#### Task brief
Write out each record a second time, exactly.

#### Exercise materials

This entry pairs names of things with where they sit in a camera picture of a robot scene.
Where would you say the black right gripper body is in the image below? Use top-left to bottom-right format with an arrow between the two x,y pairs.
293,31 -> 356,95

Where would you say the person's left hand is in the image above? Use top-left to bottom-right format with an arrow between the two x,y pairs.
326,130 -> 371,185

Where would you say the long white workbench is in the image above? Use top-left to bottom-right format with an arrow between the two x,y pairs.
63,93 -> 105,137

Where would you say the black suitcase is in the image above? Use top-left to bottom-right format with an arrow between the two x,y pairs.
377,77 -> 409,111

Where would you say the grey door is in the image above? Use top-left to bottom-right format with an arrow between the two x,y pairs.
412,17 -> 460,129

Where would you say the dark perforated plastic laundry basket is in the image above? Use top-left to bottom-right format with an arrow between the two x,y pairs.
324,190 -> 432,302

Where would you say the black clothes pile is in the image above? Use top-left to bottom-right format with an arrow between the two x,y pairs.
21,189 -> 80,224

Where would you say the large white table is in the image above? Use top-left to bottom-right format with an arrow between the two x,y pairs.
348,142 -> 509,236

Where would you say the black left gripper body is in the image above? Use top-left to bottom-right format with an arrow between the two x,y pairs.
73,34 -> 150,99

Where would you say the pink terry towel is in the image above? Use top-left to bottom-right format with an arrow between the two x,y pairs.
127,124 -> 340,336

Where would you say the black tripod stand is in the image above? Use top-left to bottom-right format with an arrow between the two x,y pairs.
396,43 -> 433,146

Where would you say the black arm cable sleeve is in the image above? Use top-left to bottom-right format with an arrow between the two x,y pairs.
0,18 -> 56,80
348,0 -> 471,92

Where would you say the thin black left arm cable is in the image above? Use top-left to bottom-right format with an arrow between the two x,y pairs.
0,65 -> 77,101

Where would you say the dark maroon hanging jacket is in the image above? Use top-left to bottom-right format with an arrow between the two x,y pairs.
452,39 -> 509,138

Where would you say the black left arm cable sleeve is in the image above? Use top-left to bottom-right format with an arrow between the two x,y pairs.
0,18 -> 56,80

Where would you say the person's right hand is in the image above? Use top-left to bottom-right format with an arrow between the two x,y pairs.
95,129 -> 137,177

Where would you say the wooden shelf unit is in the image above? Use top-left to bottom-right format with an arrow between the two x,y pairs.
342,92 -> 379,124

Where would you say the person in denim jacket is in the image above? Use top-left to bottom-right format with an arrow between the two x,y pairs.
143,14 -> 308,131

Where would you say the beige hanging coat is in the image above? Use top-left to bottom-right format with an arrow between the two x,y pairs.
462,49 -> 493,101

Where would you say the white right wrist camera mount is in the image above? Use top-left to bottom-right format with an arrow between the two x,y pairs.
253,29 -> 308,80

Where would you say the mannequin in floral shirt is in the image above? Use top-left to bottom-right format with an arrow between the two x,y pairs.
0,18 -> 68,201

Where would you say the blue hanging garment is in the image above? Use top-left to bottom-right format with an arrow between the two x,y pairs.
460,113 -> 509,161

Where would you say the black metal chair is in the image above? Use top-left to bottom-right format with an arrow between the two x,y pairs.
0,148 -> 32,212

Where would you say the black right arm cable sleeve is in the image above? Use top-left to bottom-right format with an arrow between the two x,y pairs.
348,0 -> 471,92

#### Exercise output
This entry pairs names of things with where they sit in a camera picture of a robot scene.
Where would you say the black right gripper body is in the image below? Use top-left to bottom-right format with an arrow between the two x,y pairs.
293,31 -> 356,95

Where would you say the person's left hand is in the image above? Use top-left to bottom-right format with an arrow between the two x,y pairs.
326,130 -> 371,185

Where would you say the long white workbench is in the image above? Use top-left to bottom-right format with an arrow between the two x,y pairs.
63,93 -> 105,137

Where would you say the black suitcase is in the image above? Use top-left to bottom-right format with an arrow between the two x,y pairs.
377,77 -> 409,111

Where would you say the grey door is in the image above? Use top-left to bottom-right format with an arrow between the two x,y pairs.
412,17 -> 460,129

Where would you say the dark perforated plastic laundry basket is in the image above? Use top-left to bottom-right format with an arrow between the two x,y pairs.
324,190 -> 432,302

Where would you say the black clothes pile is in the image above? Use top-left to bottom-right format with an arrow between the two x,y pairs.
21,189 -> 80,224

Where would you say the large white table is in the image above? Use top-left to bottom-right format with an arrow between the two x,y pairs.
348,142 -> 509,236

Where would you say the black left gripper body is in the image above? Use top-left to bottom-right format with an arrow between the two x,y pairs.
73,34 -> 150,99

Where would you say the pink terry towel is in the image above? Use top-left to bottom-right format with an arrow between the two x,y pairs.
127,124 -> 340,336

Where would you say the black tripod stand is in the image above? Use top-left to bottom-right format with an arrow between the two x,y pairs.
396,43 -> 433,146

Where would you say the black arm cable sleeve is in the image above? Use top-left to bottom-right format with an arrow between the two x,y pairs.
0,18 -> 56,80
348,0 -> 471,92

Where would you say the thin black left arm cable is in the image above? Use top-left to bottom-right format with an arrow between the two x,y pairs.
0,65 -> 77,101

Where would you say the dark maroon hanging jacket is in the image above? Use top-left to bottom-right format with an arrow between the two x,y pairs.
452,39 -> 509,138

Where would you say the black left arm cable sleeve is in the image above? Use top-left to bottom-right format with an arrow between the two x,y pairs.
0,18 -> 56,80

Where would you say the person's right hand is in the image above? Use top-left to bottom-right format with an arrow between the two x,y pairs.
95,129 -> 137,177

Where would you say the wooden shelf unit is in the image above? Use top-left to bottom-right format with an arrow between the two x,y pairs.
342,92 -> 379,124

Where would you say the person in denim jacket is in the image above? Use top-left to bottom-right format with an arrow between the two x,y pairs.
143,14 -> 308,131

Where would you say the beige hanging coat is in the image above? Use top-left to bottom-right format with an arrow between the two x,y pairs.
462,49 -> 493,101

Where would you say the white right wrist camera mount is in the image above? Use top-left to bottom-right format with an arrow between the two x,y pairs.
253,29 -> 308,80

Where would you say the mannequin in floral shirt is in the image above? Use top-left to bottom-right format with an arrow between the two x,y pairs.
0,18 -> 68,201

Where would you say the blue hanging garment is in the image above? Use top-left to bottom-right format with an arrow between the two x,y pairs.
460,113 -> 509,161

Where would you say the black metal chair is in the image above? Use top-left to bottom-right format with an arrow between the two x,y pairs.
0,148 -> 32,212

Where would you say the black right arm cable sleeve is in the image above? Use top-left to bottom-right format with an arrow between the two x,y pairs.
348,0 -> 471,92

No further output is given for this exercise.